Dataset entries
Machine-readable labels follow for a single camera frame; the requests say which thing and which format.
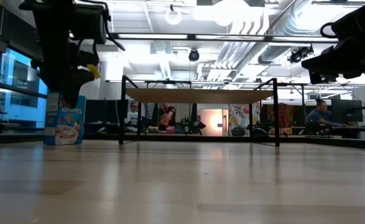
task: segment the dome camera
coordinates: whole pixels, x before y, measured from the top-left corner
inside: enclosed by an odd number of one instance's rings
[[[199,52],[197,51],[197,49],[191,49],[190,53],[189,53],[189,61],[191,62],[196,62],[197,60],[199,60]]]

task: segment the wooden tabletop
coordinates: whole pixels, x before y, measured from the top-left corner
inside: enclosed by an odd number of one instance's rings
[[[252,104],[272,96],[267,90],[127,89],[141,103]]]

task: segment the yellow tag
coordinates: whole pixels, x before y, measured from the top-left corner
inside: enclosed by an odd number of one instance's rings
[[[99,69],[98,69],[98,66],[94,66],[94,65],[87,65],[87,68],[90,70],[90,72],[92,74],[94,74],[94,78],[95,79],[98,79],[98,78],[101,78],[101,74],[99,74]]]

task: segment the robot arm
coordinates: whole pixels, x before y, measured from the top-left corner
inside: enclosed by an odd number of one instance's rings
[[[325,34],[326,26],[331,26],[335,35]],[[301,63],[310,71],[312,84],[334,82],[339,74],[349,79],[365,73],[365,6],[325,24],[321,35],[338,38],[339,42],[336,47],[329,47],[321,55]]]
[[[109,33],[108,5],[105,2],[81,0],[95,4],[74,4],[72,0],[25,0],[21,10],[33,11],[43,58],[32,60],[32,67],[39,67],[39,77],[50,91],[62,92],[68,105],[74,108],[80,88],[93,81],[93,72],[78,66],[95,67],[99,64],[97,44],[109,39],[121,50],[125,48]],[[83,40],[93,41],[93,53],[80,50]]]

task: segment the cereal box
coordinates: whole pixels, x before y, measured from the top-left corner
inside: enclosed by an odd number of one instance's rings
[[[49,93],[45,112],[44,144],[81,144],[84,134],[85,96],[69,108],[60,93]]]

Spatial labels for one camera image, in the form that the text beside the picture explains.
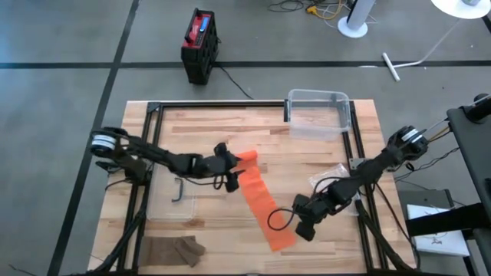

• **To do**: The result should be the full set of entries above, restated exactly and without images.

• **Result**:
Machine-readable labels follow for a single camera frame; the requests say which thing and which format.
task: segment the dome camera
coordinates: whole pixels, x before y, measured from the top-left corner
inside: enclosed by an odd number of one instance's rings
[[[199,52],[197,51],[197,49],[191,49],[190,53],[189,53],[189,61],[191,62],[196,62],[197,60],[199,60]]]

task: segment the wooden tabletop
coordinates: whole pixels, x before y, measured from the top-left corner
inside: enclosed by an odd number of one instance's rings
[[[252,104],[272,96],[267,90],[127,89],[141,103]]]

task: segment the yellow tag
coordinates: whole pixels, x before y, measured from the top-left corner
inside: enclosed by an odd number of one instance's rings
[[[99,69],[98,69],[98,66],[94,66],[94,65],[87,65],[87,68],[90,70],[90,72],[92,74],[94,74],[94,78],[95,79],[98,79],[98,78],[101,78],[101,74],[99,74]]]

task: segment the robot arm
coordinates: whole pixels, x before y, measured from the top-left corner
inside: enclosed by an odd number of one instance's rings
[[[325,34],[326,26],[331,26],[335,35]],[[301,63],[310,71],[312,84],[334,82],[339,74],[349,79],[365,73],[365,6],[325,24],[321,35],[338,38],[339,42],[336,47],[329,47],[321,55]]]
[[[109,33],[108,5],[105,2],[81,0],[95,4],[74,4],[72,0],[25,0],[21,10],[33,11],[43,58],[32,60],[32,67],[39,67],[39,77],[50,91],[62,92],[68,105],[74,108],[80,88],[93,81],[93,72],[78,66],[95,67],[99,64],[97,44],[109,39],[121,50],[125,48]],[[83,40],[93,41],[93,53],[80,50]]]

task: segment the cereal box
coordinates: whole pixels, x before y, measured from the top-left corner
inside: enclosed by an odd number of one instance's rings
[[[49,93],[45,112],[44,144],[81,144],[84,134],[85,96],[69,108],[60,93]]]

Spatial labels for one camera image, in the form that the text beside the picture explains.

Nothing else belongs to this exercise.